May 17 will mark the 60th anniversary of Brown v. Board of Education, the landmark Supreme Court decision which struck down the doctrine of “separate but equal” in public schools.
Prior to the Brown decision, public schools in several states separated their children according to skin color: White skinned children went to one school and dark skinned children to another. While the practice was actually required by law in most Southern states (a practice known as de jure, or “by law” segregation), several other states across the country either allowed the practice as optional, or state law was silent on the issue.
Colorado stood with 15 other states in expressly forbidding the practice of de jure segregation.
The Supreme Court’s decision hinged on the 14th Amendment to the Constitution, and its so-called “Equal Protection Clause,” which requires that all states extend “equal protection of the laws” to all people. In the case of education, the court held that the “doctrine of ‘separate but equal’ has no place. Separate educational facilities are inherently unequal.”
While the court’s decision eliminated the practice of de jure segregation because of the inherently unequal treatment of separating students based on race, the justices also carefully considered the research available at that time, which clearly indicated that segregation had a decidedly negative impact on students of color.
In terms of student achievement, the court’s decision has paid off. National testing data confirms that African-American and Hispanic students now score closer than ever to white students. Despite some fears that the achievement of white students would be compromised, today we also see that scores for white students have never been higher. Together, all groups of students are approaching a 90 percent high school graduation rate, a key performance benchmark of a high performing education system.
Today, the idea of segregating students by skin color is offensive and deeply immoral to most people. Yet, it can be argued that de facto segregation by race and economic condition in our schools remains a chronic problem for our nation. A recent story in The Atlantic noted, “three-fourths of African-Americans and two-thirds of Hispanics attend schools where a majority of the students qualify as low-income.”
Here in Eagle County, our own de facto segregation is as troubling as it is anywhere in the country. School age students in our county are roughly 50 percent Hispanic and 50 percent white, yet the non-charter Eagle County public schools are the only educational institutions even close to approximating that demographic as reality.
If we are honest with ourselves, then we must acknowledge that we have schools literally within sight of each other that are nearly completely segregated by race and economic condition.

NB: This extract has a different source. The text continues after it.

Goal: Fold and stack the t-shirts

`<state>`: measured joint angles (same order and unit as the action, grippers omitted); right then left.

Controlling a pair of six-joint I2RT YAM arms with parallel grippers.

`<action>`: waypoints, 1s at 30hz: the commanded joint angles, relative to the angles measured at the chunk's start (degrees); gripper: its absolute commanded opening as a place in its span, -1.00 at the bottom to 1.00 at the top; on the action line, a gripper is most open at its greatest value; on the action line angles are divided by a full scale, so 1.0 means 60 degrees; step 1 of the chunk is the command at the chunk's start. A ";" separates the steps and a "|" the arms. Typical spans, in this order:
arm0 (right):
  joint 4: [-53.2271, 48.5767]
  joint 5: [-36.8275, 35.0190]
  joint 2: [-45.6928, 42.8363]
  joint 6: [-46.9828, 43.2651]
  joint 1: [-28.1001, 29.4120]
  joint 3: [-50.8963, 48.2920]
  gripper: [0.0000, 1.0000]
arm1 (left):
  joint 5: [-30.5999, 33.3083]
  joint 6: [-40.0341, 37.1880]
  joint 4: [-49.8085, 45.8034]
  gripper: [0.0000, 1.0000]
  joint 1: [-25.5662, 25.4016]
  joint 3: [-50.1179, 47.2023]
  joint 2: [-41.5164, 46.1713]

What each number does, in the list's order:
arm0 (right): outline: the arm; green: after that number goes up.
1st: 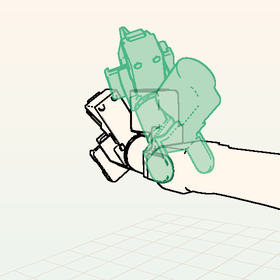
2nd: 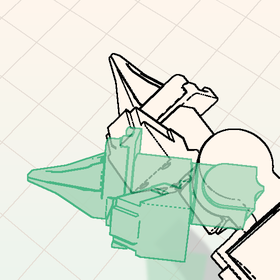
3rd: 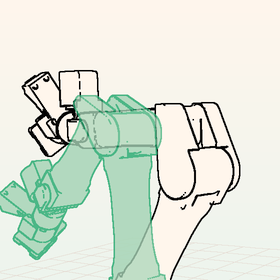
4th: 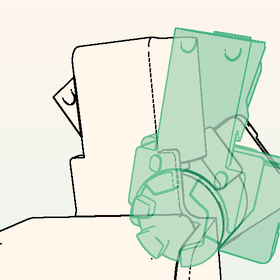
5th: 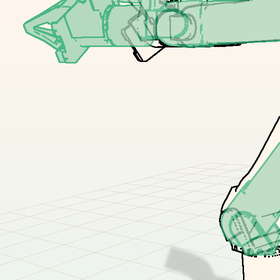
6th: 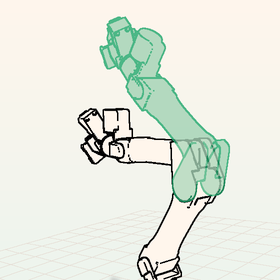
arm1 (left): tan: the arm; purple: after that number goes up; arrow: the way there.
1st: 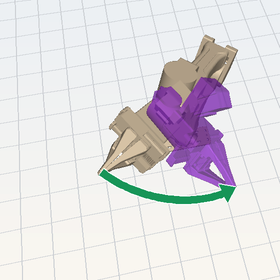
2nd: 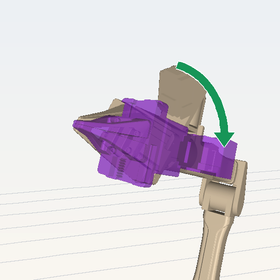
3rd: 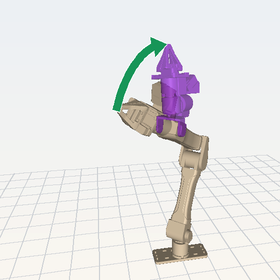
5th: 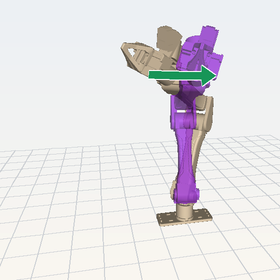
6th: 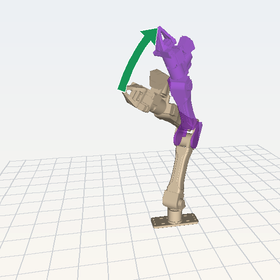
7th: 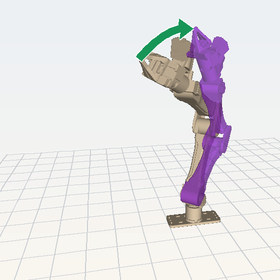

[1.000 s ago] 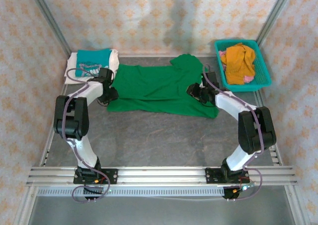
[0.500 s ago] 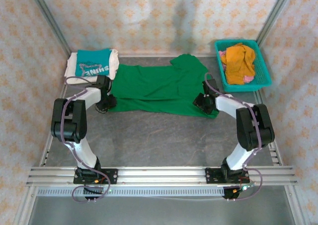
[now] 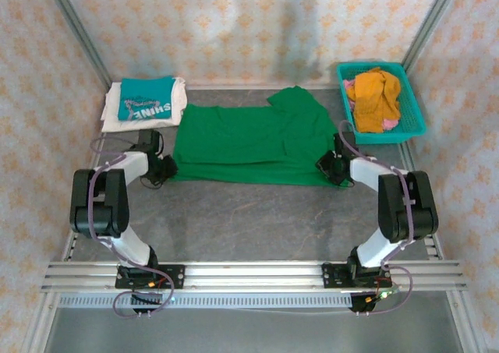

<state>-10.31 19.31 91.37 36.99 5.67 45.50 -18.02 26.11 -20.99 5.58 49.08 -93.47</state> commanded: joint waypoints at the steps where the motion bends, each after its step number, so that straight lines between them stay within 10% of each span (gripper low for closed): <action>1: -0.0552 -0.0064 -0.0324 0.0120 0.0009 -0.0626 -0.31 | 0.0006 0.0137 -0.0965 -0.75 -0.0185 -0.0542 0.0473; 9: -0.1333 -0.0572 -0.1440 -0.0032 0.0583 0.0115 -0.30 | 0.0411 -0.0012 -0.1854 -0.59 -0.0335 0.0316 0.1583; 30: -0.0878 -0.0529 -0.0552 -0.0184 0.1109 0.1090 -0.29 | 0.0469 -0.0043 -0.1373 -0.33 -0.1326 0.2499 -0.1502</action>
<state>-16.47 16.73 87.39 36.58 11.97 49.95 -16.47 25.89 -29.98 -1.91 62.59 -101.03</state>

Some might charge that there is an undercurrent of racism that has led us to this place. While this may indeed be some part of the problem, the more likely culprits are issues of neighborhood demographics, school boundary lines and the lack of transportation or food services for disadvantaged students.
In any case, as a community shouldn’t we be concerned about the implications of our de facto segregated community?
While significant for marking the 60th anniversary of the Brown v. Board decision, this year (2014) is also significant in that it marks the first time in history that the numbers of minority students enrolled in schools outnumber white students.
Further, federal statistics indicate that minorities are already the majority in 310 of the top 500 largest school districts. Hispanic students began outnumbering white students in Eagle County in 2009.
Looking further ahead, the U.S. Census estimates that in 2043 minorities will be the majority in the United States.
These changes mean that the moral purpose behind public education of providing a high quality and equitable education for every student becomes all the more important. For our nation to continue to prosper, we cannot falter in the goal of educating every student with the skills they need for college and careers, regardless of their skin color or economic condition. We also cannot fail in preparation of our students for a much more ethnically diverse future.
The writing is on the wall and the demographics are marching forward. Our country is becoming more diverse. There is no choice or decision to reach on this point; it is happening right before us.
We do have a choice on whether or not we wish our students learn in schools that are inclusive, tolerant and free of racial and economic segregation.
For the sake of our children’s future, let us have the courage to make the right choice.